In a culture that can’t seem to get enough of “community,” I sometimes feel overwhelmed. And in Lent, I feel a bit like Br’er Rabbit screaming, “Oh please don’t throw me out into the wilderness!” And here I am, chuckling under my breath the whole time, knowing the wilderness is right where I am most at home. I would even consider emulating John the Baptist’s wilder habits, wearing itchy camel hair clothing, and making meals of honey-dipped insects just to get a couple of hours of peace and quiet while the sun was still somewhere above the horizon. ( As a homeschooling mom, I’m not sure I have even gone to the restroom uninterrupted since sometime in 2008!)

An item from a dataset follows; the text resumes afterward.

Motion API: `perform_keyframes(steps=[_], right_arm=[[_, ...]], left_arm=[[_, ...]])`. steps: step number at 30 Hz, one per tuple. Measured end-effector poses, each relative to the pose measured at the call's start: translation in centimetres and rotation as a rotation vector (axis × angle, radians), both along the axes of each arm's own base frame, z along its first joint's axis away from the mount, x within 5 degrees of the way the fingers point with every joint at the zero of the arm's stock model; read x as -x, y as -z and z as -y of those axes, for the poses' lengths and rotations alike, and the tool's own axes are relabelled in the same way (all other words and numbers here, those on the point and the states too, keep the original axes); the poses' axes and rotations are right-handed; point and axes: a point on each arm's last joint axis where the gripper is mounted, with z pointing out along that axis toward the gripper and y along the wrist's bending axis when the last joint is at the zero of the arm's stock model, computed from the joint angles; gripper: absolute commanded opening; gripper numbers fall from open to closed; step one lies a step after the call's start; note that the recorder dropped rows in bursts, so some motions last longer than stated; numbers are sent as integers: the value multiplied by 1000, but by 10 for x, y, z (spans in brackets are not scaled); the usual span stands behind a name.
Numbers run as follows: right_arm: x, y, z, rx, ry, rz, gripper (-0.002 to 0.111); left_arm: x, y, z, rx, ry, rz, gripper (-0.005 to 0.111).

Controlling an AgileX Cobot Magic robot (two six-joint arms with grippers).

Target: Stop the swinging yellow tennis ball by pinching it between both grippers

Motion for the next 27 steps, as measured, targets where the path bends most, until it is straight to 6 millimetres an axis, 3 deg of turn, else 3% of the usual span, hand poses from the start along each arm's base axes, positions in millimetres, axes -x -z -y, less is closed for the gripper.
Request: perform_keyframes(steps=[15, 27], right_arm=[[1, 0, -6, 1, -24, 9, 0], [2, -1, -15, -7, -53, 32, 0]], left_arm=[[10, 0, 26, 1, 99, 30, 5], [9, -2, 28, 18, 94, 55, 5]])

I remember first learning about the contemplative traditions. I have a special affinity for the Desert Fathers and Mothers with their quiet and continuous cycle of work and prayer and for Julian of Norwich with her poetic visions of a God who holds the whole world, like a hazelnut, cradled in the palm of one hand. Julian’s mantra of “all shall be well, and all shall be well, and all manner of things shall be well,” helps to keep me grounded on the busiest of my days.

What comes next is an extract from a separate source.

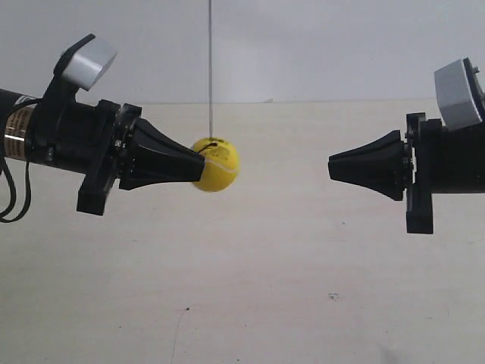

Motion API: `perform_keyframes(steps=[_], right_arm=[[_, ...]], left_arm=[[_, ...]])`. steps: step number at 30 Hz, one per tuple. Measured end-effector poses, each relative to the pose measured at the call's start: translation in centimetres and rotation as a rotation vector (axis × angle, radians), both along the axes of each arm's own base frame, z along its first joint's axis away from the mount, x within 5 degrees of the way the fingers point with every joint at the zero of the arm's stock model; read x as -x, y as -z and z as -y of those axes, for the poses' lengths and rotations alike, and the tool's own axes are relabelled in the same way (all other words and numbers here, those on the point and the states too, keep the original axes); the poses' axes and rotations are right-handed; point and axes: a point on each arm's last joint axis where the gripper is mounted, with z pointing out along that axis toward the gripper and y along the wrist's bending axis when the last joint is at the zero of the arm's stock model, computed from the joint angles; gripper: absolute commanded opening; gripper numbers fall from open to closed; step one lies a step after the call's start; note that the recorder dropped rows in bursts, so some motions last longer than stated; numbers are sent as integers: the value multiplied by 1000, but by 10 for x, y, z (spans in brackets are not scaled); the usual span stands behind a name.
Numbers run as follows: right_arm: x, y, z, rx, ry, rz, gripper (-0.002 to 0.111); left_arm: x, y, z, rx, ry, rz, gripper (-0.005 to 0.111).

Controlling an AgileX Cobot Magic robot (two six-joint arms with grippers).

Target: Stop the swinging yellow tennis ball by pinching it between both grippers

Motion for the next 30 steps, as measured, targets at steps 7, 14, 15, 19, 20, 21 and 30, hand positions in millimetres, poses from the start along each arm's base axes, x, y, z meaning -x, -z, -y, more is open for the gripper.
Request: perform_keyframes(steps=[7, 14, 15, 19, 20, 21, 30], right_arm=[[0, 0, 0, 0, 0, 0, 0], [-1, -1, 0, -5, 6, 8, 0], [-1, -1, 0, -8, 10, 13, 0], [-2, -2, 0, -14, 18, 23, 0], [-2, -2, 0, -13, 17, 26, 0], [-2, -2, 0, -12, 17, 31, 0], [-4, 1, 0, -13, 18, 35, 0]], left_arm=[[-3, 5, 1, 6, -6, -13, 5], [-3, 4, 1, 10, -9, -12, 5], [-3, 4, 1, 10, -9, -11, 5], [-3, 4, 1, 10, -6, -2, 5], [-3, 4, 1, 10, -6, -2, 5], [-3, 4, 1, 10, -6, -2, 5], [-3, 5, 1, 9, -4, -1, 5]])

I think, sometimes, that with our American religious cultural infatuation with “community” we may be ignoring a whole tradition, a whole way of being Christian. Lent seems to help us remember that the Communion of Saints plays by different rules than a pop-culture defined version of community.
Contemplation for Saint Anthony and Saint Julian was an extreme art to say the least. But they both contributed to life in their contemporary communities. And they both gave us writings that continue to inspire. The oldest known writing in English by a woman is Julian of Norwich’s Revelations of Divine Love!
It is that constant cycle of reflection and action and reflection that allows us to deliberately live out our own calling in the world. And in the wilderness, we are able to confront our fears, our temptations, our joys, our desires, our sorrows, and all the other blessed messiness of life. In the wilderness, we can take the time we need, as much or as little as we need, to reflect, to be still and to know the presence of God in the midst of it all.
John’s time in the wilderness (and that of Jesus, too) was a time of preparation, preparation for action, for ministry, for life, for the joys and the pains and the challenges that were to come.
Today, I am thankful for this time in the wilderness.